Comparisons to 1994 realignment
The WB and UPN were the first major television networks to shut down since the collapse of the DuMont Television Network in 1956, although other small broadcast television networks have also ceased operations over the years. Given the merger of the two networks to create The CW (as well as the eventual launch of MyNetworkTV and the proliferation of digital subchannels), the scope of the realignment caused the largest single shakeup in American broadcast television since the Fox/New World Communications alliance of 1994, which preceded the subsequent launches of UPN and The WB the following year that drastically reduced the number of independent television stations in the U.S., some of which had been marketed and distributed as superstations as recently as the mid-1990s.

While The CW's debut affected more markets, unlike the Fox/New World deal of the mid-1990s, it was unlikely to cause the same degree of viewer confusion as almost no affiliates of the four major networks dropped those affiliations to become CW affiliates. Only two former Big Four affiliates switched their primary affiliation, in both cases from Fox to MyNetworkTV:
 In the Jackson, Mississippi, market, Fox affiliate WUFX (channel 35) swapped affiliations with sister station (and the market's original Fox affiliate) WDBD (channel 40; The WB) in the summer before joining MyNetworkTV the following season after three seasons with Fox. Unrelated UPN affiliate WRBJ (channel 34), which signed on the air in early 2006, joined The CW.
 In the Fort Smith-Fayetteville, Arkansas, market, low-power Fox affiliate KPBI-CA (channel 46) switched to MyNetworkTV (along with KPBI (TV), channel 34). Fox had moved its affiliation to full-power KFTA-TV (channel 24), formerly a satellite of NBC affiliate KNWA-TV (channel 51). None of the three stations that were available (the two KPBI's and UPN affiliate KFDF-CA (channel 10)) joined The CW; they were all owned by Equity Broadcasting, which shunned The CW in every one of its markets (KFDF-CA joined the Equity-owned Retro Television Network instead). The CW would finally come to the market the following year on a cable-only channel available via Cox Communications (and eventually on digital subchannels of the market's ABC affiliate, KHBS/KHOG-TV, channels 40 and 29). Equity would eventually declare bankruptcy in 2009 due to a number of factors involving the digital transition and problems with RTV which led it to losing control of that network to Luken Communications.

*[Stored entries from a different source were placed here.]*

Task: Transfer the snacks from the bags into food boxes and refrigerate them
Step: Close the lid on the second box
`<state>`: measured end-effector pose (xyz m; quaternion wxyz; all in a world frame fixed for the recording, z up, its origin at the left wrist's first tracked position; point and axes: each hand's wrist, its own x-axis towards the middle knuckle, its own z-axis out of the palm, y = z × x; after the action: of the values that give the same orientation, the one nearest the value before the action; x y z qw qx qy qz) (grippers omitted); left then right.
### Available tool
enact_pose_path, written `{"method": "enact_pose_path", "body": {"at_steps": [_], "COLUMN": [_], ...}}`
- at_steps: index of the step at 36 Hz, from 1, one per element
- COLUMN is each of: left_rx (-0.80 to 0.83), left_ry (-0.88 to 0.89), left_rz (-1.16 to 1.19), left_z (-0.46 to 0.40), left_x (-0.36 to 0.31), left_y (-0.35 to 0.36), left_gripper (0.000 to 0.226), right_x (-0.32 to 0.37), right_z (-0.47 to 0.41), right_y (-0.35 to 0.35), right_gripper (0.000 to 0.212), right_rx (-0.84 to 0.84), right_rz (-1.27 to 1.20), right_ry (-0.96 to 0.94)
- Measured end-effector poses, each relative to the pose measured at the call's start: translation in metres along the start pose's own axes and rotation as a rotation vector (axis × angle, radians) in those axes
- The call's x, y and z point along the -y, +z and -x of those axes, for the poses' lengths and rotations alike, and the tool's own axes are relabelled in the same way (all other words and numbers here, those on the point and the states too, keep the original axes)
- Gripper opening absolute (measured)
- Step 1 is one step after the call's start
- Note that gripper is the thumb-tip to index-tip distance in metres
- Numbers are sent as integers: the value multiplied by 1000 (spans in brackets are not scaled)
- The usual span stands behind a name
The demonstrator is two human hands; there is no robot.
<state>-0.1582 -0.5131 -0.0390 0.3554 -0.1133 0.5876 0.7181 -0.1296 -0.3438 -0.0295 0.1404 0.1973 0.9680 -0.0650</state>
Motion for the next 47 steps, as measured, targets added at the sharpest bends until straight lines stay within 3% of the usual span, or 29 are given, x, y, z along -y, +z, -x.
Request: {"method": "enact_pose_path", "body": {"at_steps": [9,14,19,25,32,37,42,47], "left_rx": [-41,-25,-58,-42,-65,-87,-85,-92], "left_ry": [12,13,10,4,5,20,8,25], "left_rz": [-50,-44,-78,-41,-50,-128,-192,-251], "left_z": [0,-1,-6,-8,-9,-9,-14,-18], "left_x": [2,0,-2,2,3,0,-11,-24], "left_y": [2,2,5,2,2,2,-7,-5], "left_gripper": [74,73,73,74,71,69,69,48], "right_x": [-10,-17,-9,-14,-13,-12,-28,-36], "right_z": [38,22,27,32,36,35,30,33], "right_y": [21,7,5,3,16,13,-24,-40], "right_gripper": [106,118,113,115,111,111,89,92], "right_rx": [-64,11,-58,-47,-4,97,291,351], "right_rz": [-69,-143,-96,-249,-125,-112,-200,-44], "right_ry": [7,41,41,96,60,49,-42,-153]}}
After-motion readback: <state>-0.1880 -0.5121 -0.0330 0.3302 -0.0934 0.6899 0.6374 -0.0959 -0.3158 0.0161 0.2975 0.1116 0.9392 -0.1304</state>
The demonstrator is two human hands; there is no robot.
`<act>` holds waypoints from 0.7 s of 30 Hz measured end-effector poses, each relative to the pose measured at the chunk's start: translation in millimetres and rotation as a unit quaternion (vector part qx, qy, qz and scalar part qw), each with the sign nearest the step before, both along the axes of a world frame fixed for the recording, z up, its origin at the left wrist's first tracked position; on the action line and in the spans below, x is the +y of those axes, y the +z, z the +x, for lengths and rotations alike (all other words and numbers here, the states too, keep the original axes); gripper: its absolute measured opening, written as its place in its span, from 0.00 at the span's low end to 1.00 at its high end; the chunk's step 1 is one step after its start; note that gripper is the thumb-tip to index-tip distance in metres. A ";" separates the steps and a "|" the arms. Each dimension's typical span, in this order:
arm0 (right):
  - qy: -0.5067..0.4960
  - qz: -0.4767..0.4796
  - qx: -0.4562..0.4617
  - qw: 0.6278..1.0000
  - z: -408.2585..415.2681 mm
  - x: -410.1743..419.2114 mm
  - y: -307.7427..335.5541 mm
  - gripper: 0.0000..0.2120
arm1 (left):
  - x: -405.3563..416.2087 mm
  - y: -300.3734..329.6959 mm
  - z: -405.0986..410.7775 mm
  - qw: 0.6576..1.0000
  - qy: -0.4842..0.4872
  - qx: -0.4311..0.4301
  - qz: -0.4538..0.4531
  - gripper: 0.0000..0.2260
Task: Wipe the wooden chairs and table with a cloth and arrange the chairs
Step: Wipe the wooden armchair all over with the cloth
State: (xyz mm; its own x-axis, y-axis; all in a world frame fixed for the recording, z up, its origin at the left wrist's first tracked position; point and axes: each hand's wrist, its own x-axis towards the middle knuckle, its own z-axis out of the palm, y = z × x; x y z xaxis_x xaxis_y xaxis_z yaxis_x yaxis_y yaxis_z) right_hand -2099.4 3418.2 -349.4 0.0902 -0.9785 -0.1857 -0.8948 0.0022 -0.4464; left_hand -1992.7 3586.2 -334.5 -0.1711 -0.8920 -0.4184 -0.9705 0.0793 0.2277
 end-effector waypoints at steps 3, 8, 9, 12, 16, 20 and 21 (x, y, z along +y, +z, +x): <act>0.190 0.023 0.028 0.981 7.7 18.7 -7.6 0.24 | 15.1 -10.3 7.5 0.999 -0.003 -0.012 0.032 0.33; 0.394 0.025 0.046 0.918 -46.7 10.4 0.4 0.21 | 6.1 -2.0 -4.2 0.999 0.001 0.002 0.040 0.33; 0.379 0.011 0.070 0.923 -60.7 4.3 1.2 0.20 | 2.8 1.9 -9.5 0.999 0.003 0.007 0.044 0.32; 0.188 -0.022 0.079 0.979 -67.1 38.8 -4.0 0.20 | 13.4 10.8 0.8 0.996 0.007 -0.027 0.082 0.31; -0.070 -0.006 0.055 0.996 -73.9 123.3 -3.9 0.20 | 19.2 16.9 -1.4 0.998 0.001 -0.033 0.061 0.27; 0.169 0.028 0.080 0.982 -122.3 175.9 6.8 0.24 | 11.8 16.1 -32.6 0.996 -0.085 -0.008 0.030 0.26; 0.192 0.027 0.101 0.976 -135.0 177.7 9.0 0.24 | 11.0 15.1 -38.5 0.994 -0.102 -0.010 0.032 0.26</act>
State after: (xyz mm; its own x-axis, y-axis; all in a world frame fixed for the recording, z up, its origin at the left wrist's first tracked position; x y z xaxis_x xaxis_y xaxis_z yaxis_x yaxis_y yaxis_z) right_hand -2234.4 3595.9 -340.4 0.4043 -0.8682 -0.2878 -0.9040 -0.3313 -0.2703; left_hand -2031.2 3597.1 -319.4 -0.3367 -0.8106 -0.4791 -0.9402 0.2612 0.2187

There were several other cases where Big Four affiliates picked up The CW, MyNetworkTV, or both as a secondary affiliation on their main channel or as a digital subchannel affiliation, even in markets where viable non-network affiliate stations remained.

Network affiliation repercussions
In media markets where there were separate affiliates of The WB and UPN, one local station was left out in the merger. Many of these stations signed with MyNetworkTV including the vast majority of the Fox stations acquired in the 2001 acquisition of BHC Communications (the former Chris-Craft stations). Additionally, MyNetworkTV signed with three Tribune stations that did not take the CW affiliation: WPHL (channel 17) in Philadelphia, WATL (channel 36) in Atlanta and KTWB (channel 20) in Seattle. Tribune had indicated interest in Fox-developed programming blocks such as MyNetworkTV for stations that did not pick up the CW affiliation; the company announced on May 15 that the aforementioned stations would join MyNetworkTV. In contrast, CBS initially seemed more hostile to MyNetworkTV, and announced its remaining UPN affiliates – KTXA (channel 21) in the Dallas/Fort Worth metroplex, WSBK-TV (channel 38) in Boston, WBFS-TV (channel 33) in Miami/Fort Lauderdale, and WUPL (channel 54) in New Orleans as well as WB affiliate WTCN-CA (channel 50) in West Palm Beach – would all become independent stations. Four of the five stations, excluding KTXA, eventually all joined MyNetworkTV.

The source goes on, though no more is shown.